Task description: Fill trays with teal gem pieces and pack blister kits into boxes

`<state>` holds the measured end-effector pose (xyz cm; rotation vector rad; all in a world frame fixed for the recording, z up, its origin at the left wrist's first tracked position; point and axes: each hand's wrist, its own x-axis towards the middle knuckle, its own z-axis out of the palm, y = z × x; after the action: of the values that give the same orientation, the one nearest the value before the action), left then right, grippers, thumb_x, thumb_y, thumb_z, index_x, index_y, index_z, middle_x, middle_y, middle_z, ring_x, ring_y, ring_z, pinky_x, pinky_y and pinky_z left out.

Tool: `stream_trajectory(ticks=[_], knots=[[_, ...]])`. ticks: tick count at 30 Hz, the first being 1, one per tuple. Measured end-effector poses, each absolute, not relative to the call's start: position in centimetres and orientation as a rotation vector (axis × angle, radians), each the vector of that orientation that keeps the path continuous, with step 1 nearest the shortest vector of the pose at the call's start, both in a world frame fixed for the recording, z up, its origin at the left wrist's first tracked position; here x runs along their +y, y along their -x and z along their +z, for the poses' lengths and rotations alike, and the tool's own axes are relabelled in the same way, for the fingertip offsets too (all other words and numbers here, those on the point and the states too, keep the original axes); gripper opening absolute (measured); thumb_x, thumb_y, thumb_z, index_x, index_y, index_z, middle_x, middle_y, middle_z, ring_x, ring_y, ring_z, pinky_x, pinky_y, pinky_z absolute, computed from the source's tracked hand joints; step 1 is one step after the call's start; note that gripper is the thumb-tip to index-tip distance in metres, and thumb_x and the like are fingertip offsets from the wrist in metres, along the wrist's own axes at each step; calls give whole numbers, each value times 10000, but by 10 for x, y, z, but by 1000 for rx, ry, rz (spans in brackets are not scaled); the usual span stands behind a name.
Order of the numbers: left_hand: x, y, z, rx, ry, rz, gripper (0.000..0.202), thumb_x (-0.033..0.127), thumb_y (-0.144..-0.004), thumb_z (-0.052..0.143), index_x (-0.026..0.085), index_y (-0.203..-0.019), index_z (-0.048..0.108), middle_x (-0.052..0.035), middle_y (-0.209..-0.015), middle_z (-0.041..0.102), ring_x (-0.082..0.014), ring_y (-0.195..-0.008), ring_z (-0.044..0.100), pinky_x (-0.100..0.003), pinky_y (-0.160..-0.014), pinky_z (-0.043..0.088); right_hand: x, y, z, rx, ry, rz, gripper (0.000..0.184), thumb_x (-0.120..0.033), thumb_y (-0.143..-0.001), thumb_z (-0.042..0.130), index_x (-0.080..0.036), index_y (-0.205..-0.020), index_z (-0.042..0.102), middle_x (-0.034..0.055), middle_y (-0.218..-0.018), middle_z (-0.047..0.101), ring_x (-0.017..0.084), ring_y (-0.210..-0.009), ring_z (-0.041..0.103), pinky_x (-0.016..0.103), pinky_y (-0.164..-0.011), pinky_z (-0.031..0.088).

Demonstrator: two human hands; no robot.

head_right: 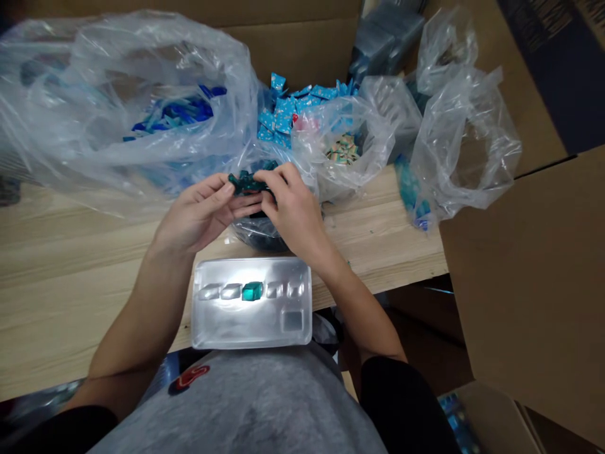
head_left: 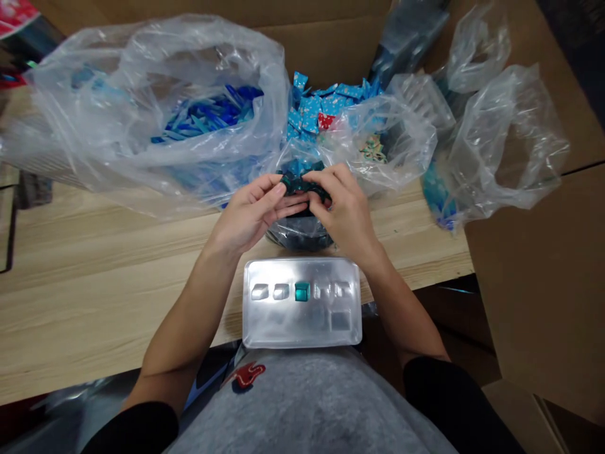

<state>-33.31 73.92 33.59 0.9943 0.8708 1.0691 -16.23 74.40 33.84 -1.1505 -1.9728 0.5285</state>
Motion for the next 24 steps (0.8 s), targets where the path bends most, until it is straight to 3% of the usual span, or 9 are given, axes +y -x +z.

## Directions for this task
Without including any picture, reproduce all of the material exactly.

## Solution to this task
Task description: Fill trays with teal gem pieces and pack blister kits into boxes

`<state>` holds the measured end-effector pose (xyz cm; rotation vector rad; all in a world frame fixed for the recording, z up, its origin at the left wrist's first tracked position; point and axes: each hand's wrist, its own x-axis towards the middle knuckle, its own z-axis out of the palm, y = z × x; after the action: of the values that give the same orientation, the one nearest the value before the action), left then right, grippers, thumb_x, thumb_y, thumb_z, index_x, index_y, index_z, middle_x, middle_y, middle_z, ring_x, ring_y, ring_z, pinky_x, pinky_y and pinky_z left out.

Tool: `stream_trajectory(ticks=[_], knots=[[_, ...]])`. ticks: tick count at 30 Hz, the first being 1, one per tuple. Measured end-effector poses, each absolute, not relative to the call's start: position in centimetres and orientation as a rotation vector (axis × angle, radians), each the vector of that orientation that keeps the path continuous, with step 1 nearest the shortest vector of the pose at the call's start, both in a world frame fixed for the recording, z up, its origin at the left wrist's first tracked position; here x runs along their +y, y along their -x and z along their +z, for the poses' lengths and rotations alike, and the tool's own axes are relabelled in the same way, for the fingertip offsets too (all other words and numbers here, those on the point and the states too, keep the original axes); gripper opening absolute (measured); thumb_x, thumb_y, thumb_z, index_x, index_y, index_z, middle_x, middle_y, middle_z, ring_x, ring_y, ring_z, pinky_x, pinky_y, pinky_z absolute, computed from the source's tracked hand joints; step 1 is one step after the call's start; note that gripper is the thumb-tip to index-tip distance in metres, and thumb_x and the like are fingertip offsets from the wrist in metres, along the wrist's own axes at each step; calls give whole numbers, each value times 10000, but by 10 for x, y, z, but by 1000 for rx, ry, rz (spans in brackets are not scaled); the usual span stands behind a name.
Order of the numbers: left_hand: x, y, z, rx, ry, rz, gripper (0.000..0.202), thumb_x (-0.033..0.127), thumb_y (-0.144..-0.004), thumb_z (-0.052..0.143), index_x (-0.026..0.085), index_y (-0.203..-0.019), index_z (-0.048..0.108), middle_x (-0.052..0.035), middle_y (-0.209..-0.015), middle_z (-0.041..0.102), ring_x (-0.082..0.014), ring_y (-0.195..-0.008), ring_z (-0.044..0.100), pinky_x (-0.100..0.003), pinky_y (-0.160..-0.014), pinky_z (-0.043..0.088); right_hand: x, y, z, rx, ry, rz, gripper (0.000..0.184), thumb_x (-0.120..0.033), thumb_y (-0.143..-0.001), thumb_z (-0.042..0.130), index_x (-0.080..0.036), index_y (-0.205..-0.020), index_z (-0.042..0.102), middle_x (-0.034..0.055), middle_y (-0.218..-0.018), middle_z (-0.047..0.101), ring_x (-0.017..0.084), ring_y (-0.210..-0.009), ring_z (-0.041..0.103), pinky_x (-0.016..0.103), pinky_y (-0.164..-0.011), pinky_z (-0.031..0.088).

Demonstrator: two human hands; no robot.

head_right: 
head_left: 

<state>-33.31 73.92 33.59 0.9943 0.8708 1.0691 -16.23 74.40 33.84 -1.1505 -1.9728 0.5285</state>
Motion for the next 24 steps (0.8 s), targets where the path bends most, until it is straight to 3% of the usual span, or 9 are given, axes +y -x +z.

This is the complete answer.